YOUR GOAL:
Transcribe each record exactly; skip any picture.

[Saved entries]
▼
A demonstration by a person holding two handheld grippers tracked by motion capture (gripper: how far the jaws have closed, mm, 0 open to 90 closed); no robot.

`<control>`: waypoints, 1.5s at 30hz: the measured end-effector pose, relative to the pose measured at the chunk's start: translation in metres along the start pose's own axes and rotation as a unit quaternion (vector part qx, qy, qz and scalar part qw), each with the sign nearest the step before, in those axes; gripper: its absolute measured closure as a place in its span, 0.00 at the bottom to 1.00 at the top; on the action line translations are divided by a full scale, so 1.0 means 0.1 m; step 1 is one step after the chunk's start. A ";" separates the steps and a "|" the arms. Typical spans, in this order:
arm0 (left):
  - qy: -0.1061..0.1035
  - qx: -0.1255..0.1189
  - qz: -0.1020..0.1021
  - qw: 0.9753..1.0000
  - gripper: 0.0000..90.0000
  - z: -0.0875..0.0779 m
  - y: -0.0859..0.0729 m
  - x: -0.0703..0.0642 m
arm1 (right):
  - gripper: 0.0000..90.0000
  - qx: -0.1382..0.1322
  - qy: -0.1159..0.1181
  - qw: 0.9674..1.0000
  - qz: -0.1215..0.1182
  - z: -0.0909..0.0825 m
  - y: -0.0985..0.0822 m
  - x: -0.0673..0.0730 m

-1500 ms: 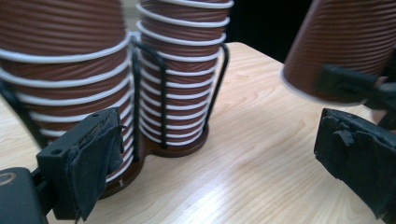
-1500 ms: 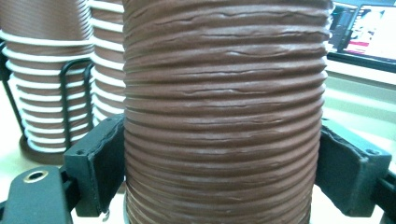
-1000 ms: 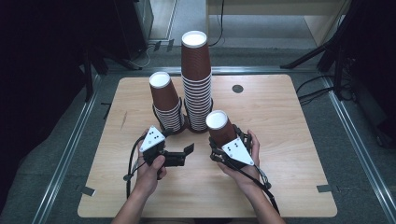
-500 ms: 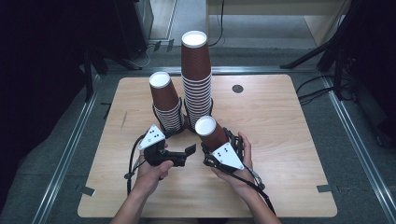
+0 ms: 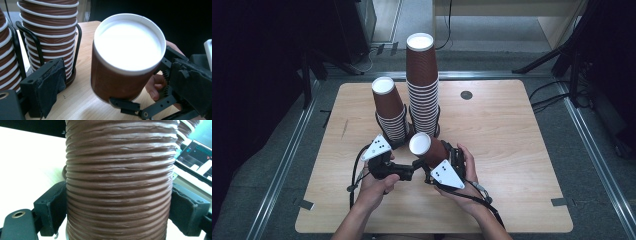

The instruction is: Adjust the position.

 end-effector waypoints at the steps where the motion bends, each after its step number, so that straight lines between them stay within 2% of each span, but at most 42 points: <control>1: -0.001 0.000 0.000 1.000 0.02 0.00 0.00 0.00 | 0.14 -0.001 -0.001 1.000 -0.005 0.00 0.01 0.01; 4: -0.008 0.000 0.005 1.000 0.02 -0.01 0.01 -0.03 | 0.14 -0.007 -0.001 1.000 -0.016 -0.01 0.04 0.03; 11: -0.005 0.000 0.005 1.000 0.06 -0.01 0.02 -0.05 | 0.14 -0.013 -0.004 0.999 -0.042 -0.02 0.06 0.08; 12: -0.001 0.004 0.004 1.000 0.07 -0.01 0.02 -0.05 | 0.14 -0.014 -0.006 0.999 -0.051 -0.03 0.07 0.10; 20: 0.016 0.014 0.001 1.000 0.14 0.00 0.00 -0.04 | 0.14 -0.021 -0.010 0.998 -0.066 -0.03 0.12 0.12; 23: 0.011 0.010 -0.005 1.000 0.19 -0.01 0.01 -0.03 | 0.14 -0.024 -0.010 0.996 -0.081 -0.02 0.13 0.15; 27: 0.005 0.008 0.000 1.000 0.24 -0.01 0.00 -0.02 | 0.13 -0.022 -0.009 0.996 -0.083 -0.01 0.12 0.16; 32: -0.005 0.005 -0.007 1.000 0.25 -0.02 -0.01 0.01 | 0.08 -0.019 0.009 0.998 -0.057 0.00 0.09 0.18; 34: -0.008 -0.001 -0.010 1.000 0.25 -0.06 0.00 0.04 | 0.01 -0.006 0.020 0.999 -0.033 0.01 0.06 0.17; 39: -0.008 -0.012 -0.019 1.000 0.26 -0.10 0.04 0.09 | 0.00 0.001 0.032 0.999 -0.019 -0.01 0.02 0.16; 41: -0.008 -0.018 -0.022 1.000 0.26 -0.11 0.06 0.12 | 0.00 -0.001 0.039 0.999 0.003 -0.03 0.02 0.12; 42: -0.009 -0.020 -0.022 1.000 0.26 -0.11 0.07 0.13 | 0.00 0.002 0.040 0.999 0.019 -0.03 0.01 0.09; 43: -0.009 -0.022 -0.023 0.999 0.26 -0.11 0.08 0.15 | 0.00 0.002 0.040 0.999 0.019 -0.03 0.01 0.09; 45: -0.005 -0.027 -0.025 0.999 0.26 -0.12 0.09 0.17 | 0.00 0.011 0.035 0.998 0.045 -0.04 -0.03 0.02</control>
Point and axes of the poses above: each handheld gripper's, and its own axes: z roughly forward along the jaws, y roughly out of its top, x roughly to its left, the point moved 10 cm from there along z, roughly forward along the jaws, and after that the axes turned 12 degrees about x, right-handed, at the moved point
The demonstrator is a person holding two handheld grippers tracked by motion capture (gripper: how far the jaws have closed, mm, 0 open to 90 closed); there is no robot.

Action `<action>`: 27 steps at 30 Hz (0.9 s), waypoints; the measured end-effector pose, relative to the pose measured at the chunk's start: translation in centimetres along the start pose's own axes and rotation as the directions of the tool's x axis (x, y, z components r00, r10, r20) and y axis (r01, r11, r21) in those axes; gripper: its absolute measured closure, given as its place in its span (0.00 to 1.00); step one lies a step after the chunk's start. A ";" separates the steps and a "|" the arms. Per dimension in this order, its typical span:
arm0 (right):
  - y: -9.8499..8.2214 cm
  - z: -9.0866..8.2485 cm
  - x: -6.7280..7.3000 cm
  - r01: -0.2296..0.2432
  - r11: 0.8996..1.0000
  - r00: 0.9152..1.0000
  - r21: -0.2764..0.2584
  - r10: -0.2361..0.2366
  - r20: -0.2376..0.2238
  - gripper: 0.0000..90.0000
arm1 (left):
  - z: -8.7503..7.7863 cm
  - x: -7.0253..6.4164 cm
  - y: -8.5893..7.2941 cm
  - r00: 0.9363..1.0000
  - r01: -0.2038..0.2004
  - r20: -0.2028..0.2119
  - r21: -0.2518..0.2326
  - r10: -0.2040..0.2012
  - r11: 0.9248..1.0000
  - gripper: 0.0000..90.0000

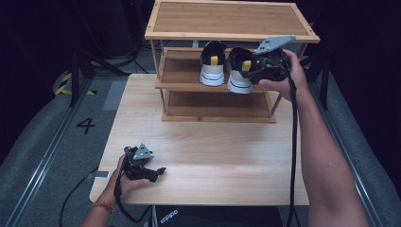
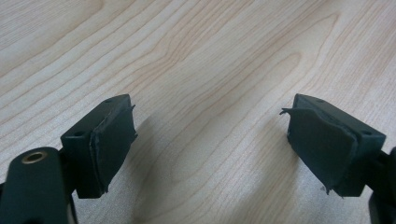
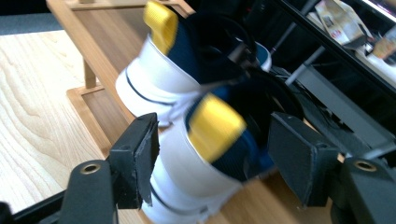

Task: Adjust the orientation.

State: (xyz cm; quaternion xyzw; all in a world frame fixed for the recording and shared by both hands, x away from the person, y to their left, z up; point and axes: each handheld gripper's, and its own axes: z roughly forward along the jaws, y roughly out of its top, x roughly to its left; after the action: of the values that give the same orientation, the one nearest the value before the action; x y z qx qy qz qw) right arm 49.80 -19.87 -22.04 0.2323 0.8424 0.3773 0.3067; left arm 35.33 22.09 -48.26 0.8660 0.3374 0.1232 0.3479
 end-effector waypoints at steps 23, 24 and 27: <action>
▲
ANSWER SECTION:
A demonstration by a person holding two handheld grippers tracked by motion capture (gripper: how far the jaws have closed, mm, 0 open to 90 closed); no robot.

`<control>`: waypoints, 1.5s at 30hz: the measured end-effector pose, relative to the pose measured at the chunk's start: translation in metres along the start pose's own axes and rotation as a unit quaternion (vector part qx, qy, qz and scalar part qw), each with the sign nearest the step before, in those axes; gripper: its absolute measured closure as a place in its span, 0.00 at the bottom to 1.00 at the top; on the action line translations are divided by a full scale, so 1.0 means 0.1 m; step 1 is one step after the chunk's start. A ";" separates the steps and a "|" the arms. Typical spans, in this order:
arm0 (left):
  - qy: -0.1061..0.1035
  - qx: -0.1255..0.1189
  - qz: -0.1020..0.1021
  - qw: 0.9753..1.0000
  - gripper: 0.0000..90.0000
  - z: -0.0875..0.0779 m
  - y: -0.0859..0.0729 m
  - x: -0.0703..0.0642 m
arm1 (right):
  - gripper: 0.0000..90.0000
  - qx: -0.1382..0.1322
  - qy: -0.1159..0.1181
  - qw: 0.9674..1.0000
  - qz: -0.1215..0.1182
  - z: -0.0909..0.0825 m
  - y: -0.0985..0.0822 m
  - x: -0.0673..0.0730 m

-1500 ms: 
-1500 ms: 
-1000 ms: 
-500 ms: 
+0 ms: 

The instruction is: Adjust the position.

 end-effector waypoints at the steps where the motion bends, each after its step number, so that straight lines between them stay within 2% of each span, but at most 42 points: <control>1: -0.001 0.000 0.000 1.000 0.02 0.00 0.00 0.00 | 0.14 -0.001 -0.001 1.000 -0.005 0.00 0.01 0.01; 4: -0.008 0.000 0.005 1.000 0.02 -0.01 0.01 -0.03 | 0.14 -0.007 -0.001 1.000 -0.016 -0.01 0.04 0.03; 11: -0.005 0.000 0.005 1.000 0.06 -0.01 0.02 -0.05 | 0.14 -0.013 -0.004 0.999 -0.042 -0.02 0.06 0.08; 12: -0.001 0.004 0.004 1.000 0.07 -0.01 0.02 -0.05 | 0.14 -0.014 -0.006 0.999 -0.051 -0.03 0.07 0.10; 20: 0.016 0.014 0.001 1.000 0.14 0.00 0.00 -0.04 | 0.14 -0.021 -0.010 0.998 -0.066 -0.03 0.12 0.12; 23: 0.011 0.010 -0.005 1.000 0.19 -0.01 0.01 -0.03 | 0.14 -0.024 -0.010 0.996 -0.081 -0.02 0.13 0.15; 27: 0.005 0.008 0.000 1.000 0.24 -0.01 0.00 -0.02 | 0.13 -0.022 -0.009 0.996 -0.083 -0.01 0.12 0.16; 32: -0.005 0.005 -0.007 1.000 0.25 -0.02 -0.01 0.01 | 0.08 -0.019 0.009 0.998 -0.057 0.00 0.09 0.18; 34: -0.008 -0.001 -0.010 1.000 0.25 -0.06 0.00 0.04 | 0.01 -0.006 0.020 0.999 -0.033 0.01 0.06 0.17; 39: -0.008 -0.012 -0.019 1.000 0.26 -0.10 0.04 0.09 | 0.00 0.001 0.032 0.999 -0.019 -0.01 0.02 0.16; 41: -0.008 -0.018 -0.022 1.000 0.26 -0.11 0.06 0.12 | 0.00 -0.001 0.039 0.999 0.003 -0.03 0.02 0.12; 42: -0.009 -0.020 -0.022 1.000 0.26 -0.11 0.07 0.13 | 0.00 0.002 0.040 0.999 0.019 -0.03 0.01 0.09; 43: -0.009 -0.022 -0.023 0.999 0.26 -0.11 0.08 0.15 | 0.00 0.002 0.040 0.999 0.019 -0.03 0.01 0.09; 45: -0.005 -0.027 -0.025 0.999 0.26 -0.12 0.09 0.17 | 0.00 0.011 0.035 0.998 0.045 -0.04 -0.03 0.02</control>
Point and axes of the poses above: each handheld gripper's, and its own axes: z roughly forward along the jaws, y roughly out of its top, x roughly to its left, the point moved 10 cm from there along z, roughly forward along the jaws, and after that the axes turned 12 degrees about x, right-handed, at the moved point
The demonstrator is a person holding two handheld grippers tracked by motion capture (gripper: how far the jaws have closed, mm, 0 open to 90 closed); there is no robot.

Action `<action>`: 27 steps at 30 Hz (0.9 s), waypoints; the measured end-effector pose, relative to the pose measured at the chunk's start: translation in centimetres along the start pose's own axes and rotation as the directions of the tool's x axis (x, y, z components r00, r10, r20) and y axis (r01, r11, r21) in those axes; gripper: its absolute measured closure, given as its place in its span (0.00 to 1.00); step one lies a step after the chunk's start. A ";" separates the steps and a "|" the arms. Per dimension in this order, its typical span:
arm0 (right):
  - y: -9.8499..8.2214 cm
  - z: -9.0866..8.2485 cm
  - x: -6.7280..7.3000 cm
  - r01: -0.2296..0.2432
  - r11: 0.8996..1.0000
  - r00: 0.9152..1.0000
  - r21: -0.2764..0.2584
  - r10: -0.2361..0.2366
  - r20: -0.2376..0.2238
  - gripper: 0.0000..90.0000
arm1 (left):
  - z: -8.7503..7.7863 cm
  - x: -7.0253..6.4164 cm
  - y: -8.5893..7.2941 cm
  - r00: 0.9363..1.0000
  - r01: -0.2038..0.2004
  - r20: -0.2028..0.2119
  - r21: -0.2518..0.2326
  - r10: -0.2040..0.2012
  - r11: 0.9248..1.0000
  - gripper: 0.0000..90.0000


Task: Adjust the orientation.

State: (xyz cm; quaternion xyzw; all in a world frame fixed for the recording and shared by both hands, x away from the person, y to their left, z up; point and axes: each handheld gripper's, and its own axes: z roughly forward along the jaws, y roughly out of its top, x roughly to its left; after the action: of the values that give the same orientation, the one nearest the value before the action; x y z qx qy qz qw) right arm 49.80 -19.87 -22.04 0.2323 0.8424 0.3773 0.3067; left arm 35.33 22.09 -48.26 0.8660 0.3374 0.1232 0.3479
 end-effector waypoints at steps 23, 24 and 27: <action>

No further output is required here.